Ya se han recaudado más de 3.300 euros a través de los dos retos creados en la plataforma de crowdfunding solidario (donaciones en grupo) Migranodearena, tanto para Sevilla como para Barcelona. También se puede colaborar comprando camisetas, chapas y tazas solidarias desde cualquier sitio a través de www.caritabonita.es, empresa oscense que colaboró ya el año pasado creando la imagen del reto y donando el 50 % de lo recaudado con la venta de productos solidarios.

Qué es la AT

La ataxia telangiectasia (AT) es una enfermedad genética y neurodegenerativa que aún no tiene cura y que se manifiesta habitualmente antes de los dos años de edad. Afecta a las funciones de diferentes órganos y provoca incapacidad de coordinar movimientos, pérdida progresiva de movilidad (hacia los 9 años se necesita silla de ruedas), dificultad en el habla, estancamiento en el crecimiento, inmunodeficiencia, envejecimiento prematuro, dificultades para comer, problemas en la piel y en la visión, neumonías y otras complicaciones como la posible aparición de tumores. Los enfermos son plenamente conscientes de su enfermedad, ya que no afecta a sus facultades mentales, pero la AT les impide realizar de forma independiente las actividades básicas de la vida diaria como vestirse, realizar su higiene personal, alimentarse, etc. Aun así, no hay que olvidar que tienen capacidad para pensar, sentir, amar y, por supuesto, para ser felices.

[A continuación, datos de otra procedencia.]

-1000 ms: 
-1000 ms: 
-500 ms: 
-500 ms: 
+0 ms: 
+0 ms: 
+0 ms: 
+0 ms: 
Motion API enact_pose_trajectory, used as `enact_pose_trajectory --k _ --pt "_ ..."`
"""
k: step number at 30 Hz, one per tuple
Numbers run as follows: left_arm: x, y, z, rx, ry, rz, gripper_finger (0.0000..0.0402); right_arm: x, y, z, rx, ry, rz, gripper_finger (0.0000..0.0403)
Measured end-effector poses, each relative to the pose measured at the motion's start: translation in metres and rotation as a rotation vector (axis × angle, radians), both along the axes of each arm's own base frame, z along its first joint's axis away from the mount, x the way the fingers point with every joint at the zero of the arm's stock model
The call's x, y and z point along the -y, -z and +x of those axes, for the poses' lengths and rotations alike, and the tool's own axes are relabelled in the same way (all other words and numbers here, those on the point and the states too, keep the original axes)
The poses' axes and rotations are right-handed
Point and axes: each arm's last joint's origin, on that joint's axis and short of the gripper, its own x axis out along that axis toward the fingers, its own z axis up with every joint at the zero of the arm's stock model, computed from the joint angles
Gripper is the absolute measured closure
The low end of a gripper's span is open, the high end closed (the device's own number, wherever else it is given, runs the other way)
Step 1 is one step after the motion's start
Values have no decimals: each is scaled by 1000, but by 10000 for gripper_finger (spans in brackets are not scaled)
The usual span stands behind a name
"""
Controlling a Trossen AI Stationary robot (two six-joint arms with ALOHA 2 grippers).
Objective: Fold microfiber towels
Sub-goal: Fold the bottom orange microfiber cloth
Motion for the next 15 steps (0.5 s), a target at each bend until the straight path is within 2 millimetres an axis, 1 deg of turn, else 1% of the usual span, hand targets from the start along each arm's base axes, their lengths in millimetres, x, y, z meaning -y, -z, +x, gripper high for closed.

La sufren alrededor de 30 personas en España, entre ellas estos cuatro niños.

El objetivo de acciones como este reto es dar mayor visibilidad a esta enfermedad, lograr recaudar fondos para que se continúe su compleja investigación, difundir en qué consiste para que pueda ser diagnosticada más fácilmente, y luchar para que sus enfermos consigan una mejor calidad de vida y sean mejor aceptados socialmente.

AEFAT (www.aefat.es) es una asociación sin ánimo de lucro y recientemente declarada de Utilidad Pública, que está formada por familiares y personas relacionadas con enfermos de ataxia telangiectasia de diferentes puntos de España. También mantienen contacto cercano con las familias de afectados en Iberoamérica.